_Your goal_
Output the entries exactly. Start at the first line, finish with the line containing "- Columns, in", and omit the pictures.

[Stored records]
┏━━

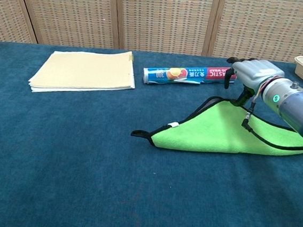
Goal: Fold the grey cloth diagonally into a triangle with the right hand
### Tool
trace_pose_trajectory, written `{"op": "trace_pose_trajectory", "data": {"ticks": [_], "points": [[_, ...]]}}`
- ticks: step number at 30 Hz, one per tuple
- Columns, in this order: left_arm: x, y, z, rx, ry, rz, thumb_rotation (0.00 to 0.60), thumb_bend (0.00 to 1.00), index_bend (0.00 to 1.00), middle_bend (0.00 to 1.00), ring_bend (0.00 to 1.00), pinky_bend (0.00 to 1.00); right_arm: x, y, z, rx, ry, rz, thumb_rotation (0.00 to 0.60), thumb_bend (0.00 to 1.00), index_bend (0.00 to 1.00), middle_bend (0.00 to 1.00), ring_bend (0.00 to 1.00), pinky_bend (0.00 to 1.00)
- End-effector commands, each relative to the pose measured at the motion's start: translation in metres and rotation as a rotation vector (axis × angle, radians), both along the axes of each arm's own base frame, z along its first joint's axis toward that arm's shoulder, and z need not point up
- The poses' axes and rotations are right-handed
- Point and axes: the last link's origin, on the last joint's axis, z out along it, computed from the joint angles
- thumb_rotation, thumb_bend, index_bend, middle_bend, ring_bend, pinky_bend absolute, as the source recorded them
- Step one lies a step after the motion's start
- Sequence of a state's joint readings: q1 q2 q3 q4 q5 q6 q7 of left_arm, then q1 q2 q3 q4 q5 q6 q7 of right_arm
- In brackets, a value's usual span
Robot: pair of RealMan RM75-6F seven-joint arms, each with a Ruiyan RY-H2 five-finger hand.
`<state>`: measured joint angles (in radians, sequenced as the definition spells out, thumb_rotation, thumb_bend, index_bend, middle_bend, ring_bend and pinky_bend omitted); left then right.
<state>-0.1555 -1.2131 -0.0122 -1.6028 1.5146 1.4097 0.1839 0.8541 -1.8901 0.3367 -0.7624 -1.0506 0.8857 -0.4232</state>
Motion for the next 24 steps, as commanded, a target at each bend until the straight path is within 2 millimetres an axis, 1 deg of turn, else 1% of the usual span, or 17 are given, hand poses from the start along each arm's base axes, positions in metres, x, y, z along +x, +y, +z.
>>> {"op": "trace_pose_trajectory", "data": {"ticks": [1, 3, 8, 14, 16, 19, 21, 24], "points": [[0.000, 0.000, 0.000, -0.001, 0.001, 0.002, 0.600, 0.12, 0.00, 0.00, 0.00, 0.00, -0.001, 0.001, 0.000, 0.004, 0.006, -0.001, 0.600, 0.36, 0.30, 0.00, 0.00, 0.00], [0.000, 0.000, -0.001, -0.003, 0.001, 0.002, 0.600, 0.12, 0.00, 0.00, 0.00, 0.00, -0.002, 0.001, 0.000, 0.006, 0.007, -0.001, 0.600, 0.35, 0.27, 0.00, 0.00, 0.00], [0.000, 0.000, -0.001, -0.002, -0.001, 0.003, 0.600, 0.12, 0.00, 0.00, 0.00, 0.00, -0.001, 0.004, 0.004, 0.002, -0.002, 0.006, 0.600, 0.35, 0.27, 0.00, 0.00, 0.00], [-0.001, 0.001, -0.001, -0.006, -0.006, 0.012, 0.600, 0.12, 0.00, 0.00, 0.00, 0.00, 0.000, 0.017, 0.018, -0.024, -0.017, 0.056, 0.600, 0.35, 0.27, 0.00, 0.00, 0.00], [-0.002, 0.001, 0.000, -0.007, -0.008, 0.016, 0.600, 0.12, 0.00, 0.00, 0.00, 0.00, -0.004, 0.028, 0.026, -0.030, -0.018, 0.073, 0.600, 0.34, 0.27, 0.00, 0.00, 0.00], [-0.002, 0.000, 0.001, -0.008, -0.013, 0.014, 0.600, 0.12, 0.00, 0.00, 0.00, 0.00, -0.010, 0.048, 0.040, -0.032, -0.032, 0.086, 0.600, 0.30, 0.27, 0.00, 0.00, 0.00], [-0.001, 0.000, 0.001, -0.011, -0.015, 0.013, 0.600, 0.12, 0.00, 0.00, 0.00, 0.00, -0.014, 0.059, 0.047, -0.031, -0.040, 0.087, 0.600, 0.26, 0.23, 0.00, 0.00, 0.00], [0.000, -0.002, 0.002, -0.013, -0.021, 0.012, 0.600, 0.12, 0.00, 0.00, 0.00, 0.00, -0.024, 0.084, 0.062, -0.026, -0.050, 0.084, 0.600, 0.21, 0.19, 0.00, 0.00, 0.00]]}}
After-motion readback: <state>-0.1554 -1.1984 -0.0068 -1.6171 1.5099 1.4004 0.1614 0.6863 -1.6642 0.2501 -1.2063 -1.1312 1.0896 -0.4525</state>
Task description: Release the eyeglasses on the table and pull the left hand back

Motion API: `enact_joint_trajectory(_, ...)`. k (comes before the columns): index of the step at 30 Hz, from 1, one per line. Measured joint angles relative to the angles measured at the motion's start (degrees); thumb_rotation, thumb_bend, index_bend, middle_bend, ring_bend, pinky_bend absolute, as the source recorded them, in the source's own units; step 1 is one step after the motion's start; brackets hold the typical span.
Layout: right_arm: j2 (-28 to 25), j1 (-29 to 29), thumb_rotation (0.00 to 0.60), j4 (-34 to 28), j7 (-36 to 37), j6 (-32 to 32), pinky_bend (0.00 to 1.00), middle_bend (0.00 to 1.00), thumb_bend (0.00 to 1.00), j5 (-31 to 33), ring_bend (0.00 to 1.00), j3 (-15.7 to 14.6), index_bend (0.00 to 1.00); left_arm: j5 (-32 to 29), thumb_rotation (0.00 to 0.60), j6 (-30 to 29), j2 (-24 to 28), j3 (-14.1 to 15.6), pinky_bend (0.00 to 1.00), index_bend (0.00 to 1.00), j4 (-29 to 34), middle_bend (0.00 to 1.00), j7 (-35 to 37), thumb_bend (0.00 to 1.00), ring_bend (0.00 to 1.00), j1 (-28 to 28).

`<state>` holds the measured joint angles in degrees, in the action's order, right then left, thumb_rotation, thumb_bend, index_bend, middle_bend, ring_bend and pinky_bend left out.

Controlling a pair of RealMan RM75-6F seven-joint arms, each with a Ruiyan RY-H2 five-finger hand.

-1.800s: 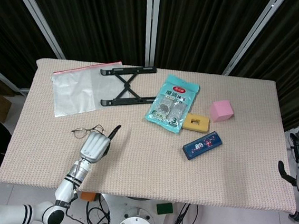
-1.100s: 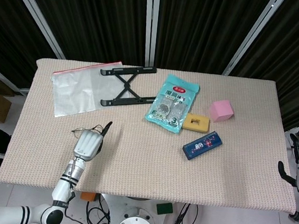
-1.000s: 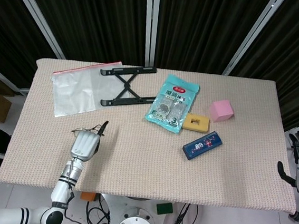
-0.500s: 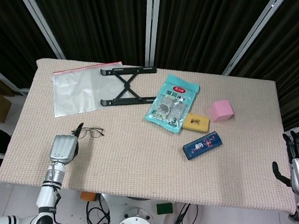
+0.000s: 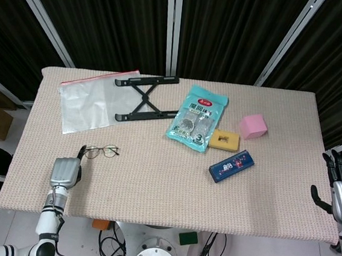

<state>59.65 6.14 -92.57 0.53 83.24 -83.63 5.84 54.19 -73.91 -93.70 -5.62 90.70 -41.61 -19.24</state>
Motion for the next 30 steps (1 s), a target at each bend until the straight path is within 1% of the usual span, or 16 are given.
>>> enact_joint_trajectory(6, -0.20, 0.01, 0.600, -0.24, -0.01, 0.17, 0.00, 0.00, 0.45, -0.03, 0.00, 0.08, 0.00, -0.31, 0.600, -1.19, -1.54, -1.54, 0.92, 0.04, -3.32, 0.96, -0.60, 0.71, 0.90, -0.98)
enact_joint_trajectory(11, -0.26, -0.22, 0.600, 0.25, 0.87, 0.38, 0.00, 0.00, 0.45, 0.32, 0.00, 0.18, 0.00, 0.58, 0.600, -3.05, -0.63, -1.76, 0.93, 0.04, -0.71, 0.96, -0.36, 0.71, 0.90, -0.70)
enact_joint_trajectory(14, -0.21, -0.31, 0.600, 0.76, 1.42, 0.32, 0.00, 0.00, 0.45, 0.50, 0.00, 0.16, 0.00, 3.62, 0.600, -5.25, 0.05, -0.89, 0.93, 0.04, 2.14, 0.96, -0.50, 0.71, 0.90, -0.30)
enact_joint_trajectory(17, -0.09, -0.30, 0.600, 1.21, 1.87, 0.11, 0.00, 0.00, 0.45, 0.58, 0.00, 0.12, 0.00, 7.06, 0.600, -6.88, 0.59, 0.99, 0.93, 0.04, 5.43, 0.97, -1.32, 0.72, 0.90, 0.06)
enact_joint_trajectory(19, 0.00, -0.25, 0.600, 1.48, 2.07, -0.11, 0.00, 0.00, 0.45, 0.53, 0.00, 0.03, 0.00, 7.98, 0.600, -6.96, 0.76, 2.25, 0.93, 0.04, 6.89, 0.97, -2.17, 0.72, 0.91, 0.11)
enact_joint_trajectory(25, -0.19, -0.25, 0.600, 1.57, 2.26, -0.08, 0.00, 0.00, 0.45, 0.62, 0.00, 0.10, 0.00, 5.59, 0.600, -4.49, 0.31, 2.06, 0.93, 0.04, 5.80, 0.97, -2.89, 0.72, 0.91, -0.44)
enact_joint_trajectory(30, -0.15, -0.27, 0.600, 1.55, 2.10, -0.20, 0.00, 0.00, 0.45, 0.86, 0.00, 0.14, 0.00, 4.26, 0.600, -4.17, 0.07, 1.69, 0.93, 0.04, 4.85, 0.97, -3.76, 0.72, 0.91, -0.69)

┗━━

_Exercise result_
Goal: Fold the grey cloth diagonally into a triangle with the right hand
### Tool
trace_pose_trajectory, written `{"op": "trace_pose_trajectory", "data": {"ticks": [_], "points": [[_, ...]]}}`
- ticks: step number at 30 Hz, one per tuple
- Columns, in this order: left_arm: x, y, z, rx, ry, rz, thumb_rotation (0.00 to 0.60), thumb_bend (0.00 to 1.00), index_bend (0.00 to 1.00), middle_bend (0.00 to 1.00), ring_bend (0.00 to 1.00), pinky_bend (0.00 to 1.00); right_arm: x, y, z, rx, ry, rz, thumb_rotation (0.00 to 0.60), thumb_bend (0.00 to 1.00), index_bend (0.00 to 1.00), middle_bend (0.00 to 1.00), ring_bend (0.00 to 1.00), pinky_bend (0.00 to 1.00)

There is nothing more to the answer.